Hypatia claim verifier run across 200 DD reports (sampled across fund types). Every factual claim cross-referenced against fund deck, DDQ, and track record source documents. Ungrounded claims counted.
12 experienced LPs independently assessed 50 fund profiles across 4 qualitative dimensions. NUVC narrative assessments scored against panel consensus using Cohen's kappa.
LP Bench is recalibrated quarterly as new committed fund outcome data becomes available. Score is not frozen — it improves as the platform learns.
Legal AI tools like Harvey benchmark document drafting speed and citation accuracy. Capital allocation intelligence requires a different standard.
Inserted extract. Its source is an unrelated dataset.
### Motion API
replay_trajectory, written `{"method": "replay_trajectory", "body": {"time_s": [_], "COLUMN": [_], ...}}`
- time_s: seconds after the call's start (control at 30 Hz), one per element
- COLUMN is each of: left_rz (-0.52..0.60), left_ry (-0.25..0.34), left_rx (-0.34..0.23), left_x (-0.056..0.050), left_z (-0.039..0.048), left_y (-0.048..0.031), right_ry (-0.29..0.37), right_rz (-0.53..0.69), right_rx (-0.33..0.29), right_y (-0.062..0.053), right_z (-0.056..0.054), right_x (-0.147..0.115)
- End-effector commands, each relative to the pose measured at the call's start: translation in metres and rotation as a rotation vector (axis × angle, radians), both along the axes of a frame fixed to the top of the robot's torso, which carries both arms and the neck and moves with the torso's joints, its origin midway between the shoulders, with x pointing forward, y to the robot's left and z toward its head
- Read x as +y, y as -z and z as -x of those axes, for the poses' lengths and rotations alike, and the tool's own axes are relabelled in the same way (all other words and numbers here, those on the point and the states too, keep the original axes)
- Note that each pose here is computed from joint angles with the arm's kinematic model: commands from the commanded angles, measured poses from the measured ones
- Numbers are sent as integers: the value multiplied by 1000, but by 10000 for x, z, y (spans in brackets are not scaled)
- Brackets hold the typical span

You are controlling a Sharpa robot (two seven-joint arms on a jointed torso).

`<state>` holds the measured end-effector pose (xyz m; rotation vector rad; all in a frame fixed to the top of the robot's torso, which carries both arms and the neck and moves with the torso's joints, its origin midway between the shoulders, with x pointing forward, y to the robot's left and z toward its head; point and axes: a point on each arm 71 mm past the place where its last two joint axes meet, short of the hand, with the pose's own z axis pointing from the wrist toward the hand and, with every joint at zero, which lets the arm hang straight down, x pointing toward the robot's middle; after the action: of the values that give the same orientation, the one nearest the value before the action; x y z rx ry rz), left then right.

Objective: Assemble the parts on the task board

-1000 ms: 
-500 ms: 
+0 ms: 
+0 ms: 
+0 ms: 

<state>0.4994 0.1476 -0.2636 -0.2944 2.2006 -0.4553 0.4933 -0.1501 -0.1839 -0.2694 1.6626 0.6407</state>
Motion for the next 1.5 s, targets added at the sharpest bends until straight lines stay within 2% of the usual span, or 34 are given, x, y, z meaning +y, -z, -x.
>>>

| Dimension | Legal AI | NUVC LP Bench |
|---|---|---|
| Quantitative accuracy | Citation accuracy | Score consistency + vintage calibration |
| Qualitative accuracy | Not measured | LP panel inter-rater agreement (Cohen's κ) |
| Predictive validity | N/A (legal drafts) | Score ≥ 7.0 → TVPI outperformance rate |
| Hallucination testing | Legal citation verification | Fund claim grounding in source documents |
| Network effects | None | Benchmark improves as committed fund outcomes accrue |
| Update cadence | Ad hoc | Quarterly recalibration |
LP Bench is how we hold ourselves accountable. Every score NUVC produces — for every fund, every FO, every capital allocation decision — is measured against this standard.